• Try it: Restate the listing word for word; omit the images.

• Listed records:
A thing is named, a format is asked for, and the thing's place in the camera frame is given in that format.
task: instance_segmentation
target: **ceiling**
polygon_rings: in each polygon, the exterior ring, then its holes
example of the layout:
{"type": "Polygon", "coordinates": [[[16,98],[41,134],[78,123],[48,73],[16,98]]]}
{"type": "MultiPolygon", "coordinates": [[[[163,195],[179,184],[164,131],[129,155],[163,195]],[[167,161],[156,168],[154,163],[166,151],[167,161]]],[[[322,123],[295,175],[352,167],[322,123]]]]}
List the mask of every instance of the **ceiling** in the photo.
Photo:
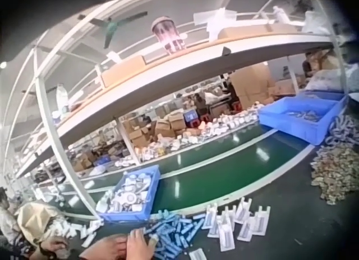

• Completed task:
A thing is named, a format is asked for, and the thing's place in the camera frame is given in that format.
task: instance_segmentation
target: **ceiling**
polygon_rings: in each polygon, the exterior ring, then its holes
example of the layout:
{"type": "Polygon", "coordinates": [[[16,98],[41,134],[78,123],[48,73],[16,98]]]}
{"type": "MultiPolygon", "coordinates": [[[[163,195],[179,184],[164,131],[129,155],[163,195]],[[167,161],[156,168],[154,163],[166,151],[167,161]]],[[[322,123],[295,175],[352,167],[322,123]]]]}
List the mask of every instance of the **ceiling** in the photo.
Photo:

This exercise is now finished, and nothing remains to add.